# Work item:
The full listing below should be copied verbatim.

# Collected data:

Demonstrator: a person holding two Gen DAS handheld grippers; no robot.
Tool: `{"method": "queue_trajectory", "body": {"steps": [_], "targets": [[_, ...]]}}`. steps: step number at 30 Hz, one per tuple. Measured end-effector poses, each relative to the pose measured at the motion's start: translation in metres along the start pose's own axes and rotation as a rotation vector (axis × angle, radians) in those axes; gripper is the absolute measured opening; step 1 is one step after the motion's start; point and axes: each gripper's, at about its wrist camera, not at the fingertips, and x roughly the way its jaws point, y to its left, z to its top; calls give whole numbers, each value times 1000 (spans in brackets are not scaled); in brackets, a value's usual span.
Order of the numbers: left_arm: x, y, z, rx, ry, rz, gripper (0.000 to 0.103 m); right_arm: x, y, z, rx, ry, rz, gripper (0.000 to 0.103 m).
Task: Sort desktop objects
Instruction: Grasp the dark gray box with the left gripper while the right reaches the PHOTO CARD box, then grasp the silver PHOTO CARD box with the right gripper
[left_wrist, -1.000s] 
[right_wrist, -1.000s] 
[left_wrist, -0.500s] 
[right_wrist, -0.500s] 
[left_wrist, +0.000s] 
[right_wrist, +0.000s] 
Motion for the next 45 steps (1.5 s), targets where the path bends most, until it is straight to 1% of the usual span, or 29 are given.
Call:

# Written reply:
Demonstrator: a person holding two Gen DAS handheld grippers; no robot.
Tool: `{"method": "queue_trajectory", "body": {"steps": [_], "targets": [[_, ...]]}}`. steps: step number at 30 Hz, one per tuple. Measured end-effector poses, each relative to the pose measured at the motion's start: translation in metres along the start pose's own axes and rotation as a rotation vector (axis × angle, radians) in those axes; gripper is the absolute measured opening; step 1 is one step after the motion's start; point and axes: each gripper's, at about its wrist camera, not at the fingertips, and x roughly the way its jaws point, y to its left, z to its top; calls give whole numbers, each value times 1000 (spans in brackets are not scaled); in brackets, a value's usual span.
Order of the numbers: left_arm: x, y, z, rx, ry, rz, gripper (0.000 to 0.103 m); right_arm: x, y, z, rx, ry, rz, gripper (0.000 to 0.103 m).
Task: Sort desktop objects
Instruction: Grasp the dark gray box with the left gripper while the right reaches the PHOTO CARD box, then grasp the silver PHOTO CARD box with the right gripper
[left_wrist, -1.000s] 
[right_wrist, -1.000s] 
[left_wrist, -0.500s] 
[right_wrist, -0.500s] 
[left_wrist, +0.000s] 
[right_wrist, +0.000s] 
Motion for the next 45 steps (1.5 s), targets where the path bends most, until it is straight to 1% of the usual span, or 29 are given.
Call:

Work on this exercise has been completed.